A data quality framework will inevitably be focused on the operational aspects of an organisation’s data quality efforts. To take data quality up a further level though, businesses can employ a data quality intelligence approach which enables them to achieve a much broader level of insight, analysis, reporting and alerts.
This will in turn allow the organisation to capture and store historical information about data quality, including how often an item was modified and how often data was erroneously flagged. More broadly, it will enable organisations to achieve critical analysis capabilities for these exceptions and any data issues arising, in addition to analysis capabilities for testing the effectiveness of key data controls and reporting capabilities for data quality KPIs, vendor and internal data source performance, control effectiveness and SLAs.

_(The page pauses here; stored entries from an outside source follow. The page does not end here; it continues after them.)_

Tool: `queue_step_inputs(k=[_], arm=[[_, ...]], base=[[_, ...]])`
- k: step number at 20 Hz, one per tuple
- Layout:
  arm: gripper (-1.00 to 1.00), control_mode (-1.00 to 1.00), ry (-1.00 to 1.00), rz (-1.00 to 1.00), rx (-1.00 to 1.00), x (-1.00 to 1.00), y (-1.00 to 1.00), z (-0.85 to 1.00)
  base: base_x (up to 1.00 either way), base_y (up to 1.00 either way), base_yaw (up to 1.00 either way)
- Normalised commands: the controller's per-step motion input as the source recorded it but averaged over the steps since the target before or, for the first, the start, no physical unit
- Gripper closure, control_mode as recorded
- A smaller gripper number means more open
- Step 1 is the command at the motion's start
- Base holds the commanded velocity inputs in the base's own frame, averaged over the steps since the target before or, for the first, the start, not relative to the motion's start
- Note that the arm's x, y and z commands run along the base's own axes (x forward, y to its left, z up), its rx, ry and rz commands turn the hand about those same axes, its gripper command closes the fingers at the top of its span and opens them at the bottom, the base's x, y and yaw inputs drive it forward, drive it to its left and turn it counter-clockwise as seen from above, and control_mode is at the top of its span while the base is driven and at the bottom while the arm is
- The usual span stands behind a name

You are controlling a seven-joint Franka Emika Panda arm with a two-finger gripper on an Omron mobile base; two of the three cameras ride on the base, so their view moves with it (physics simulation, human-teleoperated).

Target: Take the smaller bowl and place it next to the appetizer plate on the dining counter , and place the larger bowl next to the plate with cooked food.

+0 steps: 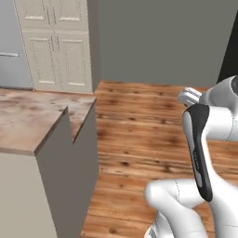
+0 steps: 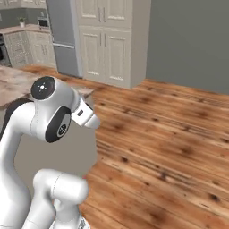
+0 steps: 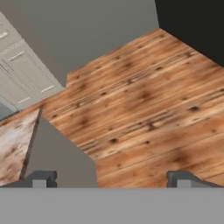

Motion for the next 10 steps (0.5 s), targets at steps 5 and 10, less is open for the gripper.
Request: queue_step_inputs(k=[5,10], arm=[[-1.00,1.00,0.00,0.00,0.00,0.00,0.00,0.00],[-1.00,1.00,0.00,0.00,0.00,0.00,0.00,0.00]], base=[[1.00,-1.00,0.00],[1.00,-0.97,0.01]])
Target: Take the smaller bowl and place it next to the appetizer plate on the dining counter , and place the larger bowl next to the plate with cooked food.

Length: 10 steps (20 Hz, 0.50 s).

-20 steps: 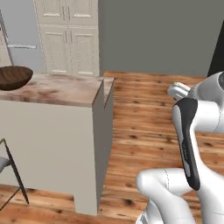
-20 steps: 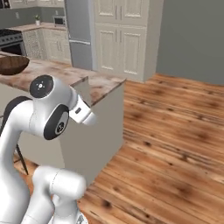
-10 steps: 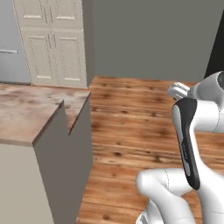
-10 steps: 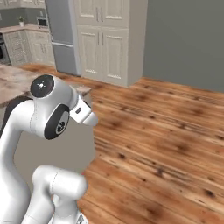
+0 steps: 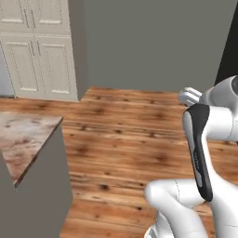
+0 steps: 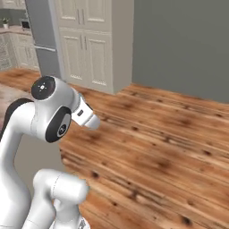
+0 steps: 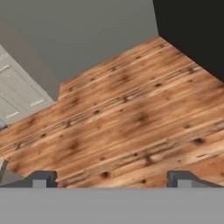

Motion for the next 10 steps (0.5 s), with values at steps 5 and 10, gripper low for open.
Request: queue_step_inputs(k=[5,10], arm=[[-1.00,1.00,0.00,0.00,0.00,0.00,0.00,0.00],[-1.00,1.00,0.00,0.00,0.00,0.00,0.00,0.00]], base=[[1.00,-0.81,0.07],[1.00,-0.47,0.32]])
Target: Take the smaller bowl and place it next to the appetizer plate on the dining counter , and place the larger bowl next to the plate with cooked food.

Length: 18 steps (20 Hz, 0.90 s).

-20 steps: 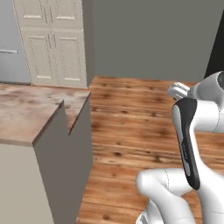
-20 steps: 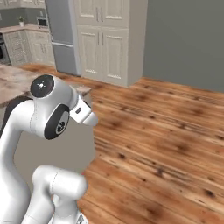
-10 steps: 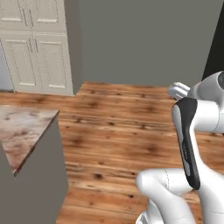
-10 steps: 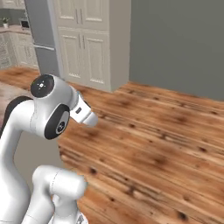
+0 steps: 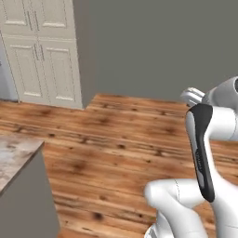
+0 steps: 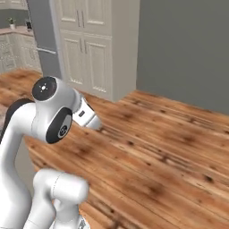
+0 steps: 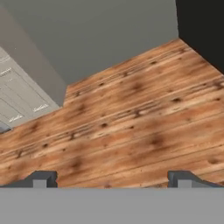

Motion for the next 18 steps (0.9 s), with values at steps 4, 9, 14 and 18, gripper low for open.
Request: queue_step_inputs(k=[4,9,14,18], arm=[[-1.00,1.00,0.00,0.00,0.00,0.00,0.00,0.00],[-1.00,1.00,0.00,0.00,0.00,0.00,0.00,0.00],[-1.00,1.00,0.00,0.00,0.00,0.00,0.00,0.00],[-1.00,1.00,0.00,0.00,0.00,0.00,0.00,0.00]], base=[[1.00,-0.38,0.51],[1.00,-0.29,0.54],[1.00,-0.17,0.64],[1.00,-0.18,0.69]])
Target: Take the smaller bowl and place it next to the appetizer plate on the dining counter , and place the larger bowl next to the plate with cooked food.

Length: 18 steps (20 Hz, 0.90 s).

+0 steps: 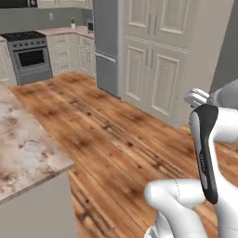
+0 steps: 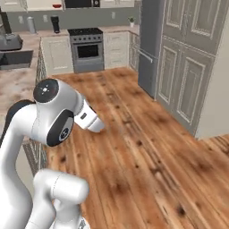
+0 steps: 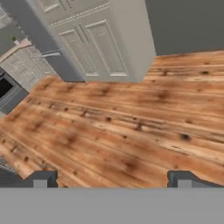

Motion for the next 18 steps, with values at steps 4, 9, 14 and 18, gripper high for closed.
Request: queue_step_inputs(k=[4,9,14,18], arm=[[-1.00,1.00,0.00,0.00,0.00,0.00,0.00,0.00],[-1.00,1.00,0.00,0.00,0.00,0.00,0.00,0.00],[-1.00,1.00,0.00,0.00,0.00,0.00,0.00,0.00],[-1.00,1.00,0.00,0.00,0.00,0.00,0.00,0.00]], base=[[0.74,-0.31,0.70],[0.55,-0.47,0.65],[0.79,-0.56,0.57],[0.95,-0.65,0.48]])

In short, data quality intelligence effectively forms a further layer on top of the operational data quality functionality provided by the framework, which helps to visualise what it has achieved, making sure that all data controls are effective, and that the organisation is achieving its KPIs and KRIs. Rather than being an operational tool, it is effectively a business intelligence solution, providing key insight into how the organisation is performing against its key data quality goals and targets. CEOs and chief risk officers (CROs) would potentially benefit from this functionality as would compliance and operational risk departments.
While the data quality framework helps deliver the operational aspects of an organisation’s data quality efforts, data quality intelligence gives key decision-makers and other stakeholders an insight into that approach, helping them measure its success and demonstrate the organisation is compliant with its own data quality policies and relevant industry regulations.
The financial services industry is starting to focus more on data quality. In Experian’s 2018 global data management benchmark report, 74% of financial institutions surveyed said they believed that data quality issues impact customer trust and perception and 86% saw data as an integral part of forming a business strategy.
Data quality matters. As Paul Malyon, Experian Data Quality’s Data Strategy Manager, puts it: “Simply put, if you capture poor quality data you will see poor quality results. Customer service, marketing and ultimately the bottom line will suffer.”
In financial services with its significant regulatory burden, the consequences of poor data quality are even more severe. And so, it is a timely moment for the rollout of the multi-layered approach outlined above, which brings a range of benefits, helping firms demonstrate the accuracy, completeness and timeliness of their data, which in turn helps them meet relevant regulatory requirements, and assess compliance with their own data quality objectives. There has never been a better time for financial services organisations to take the plunge and start getting their data quality processes up to scratch.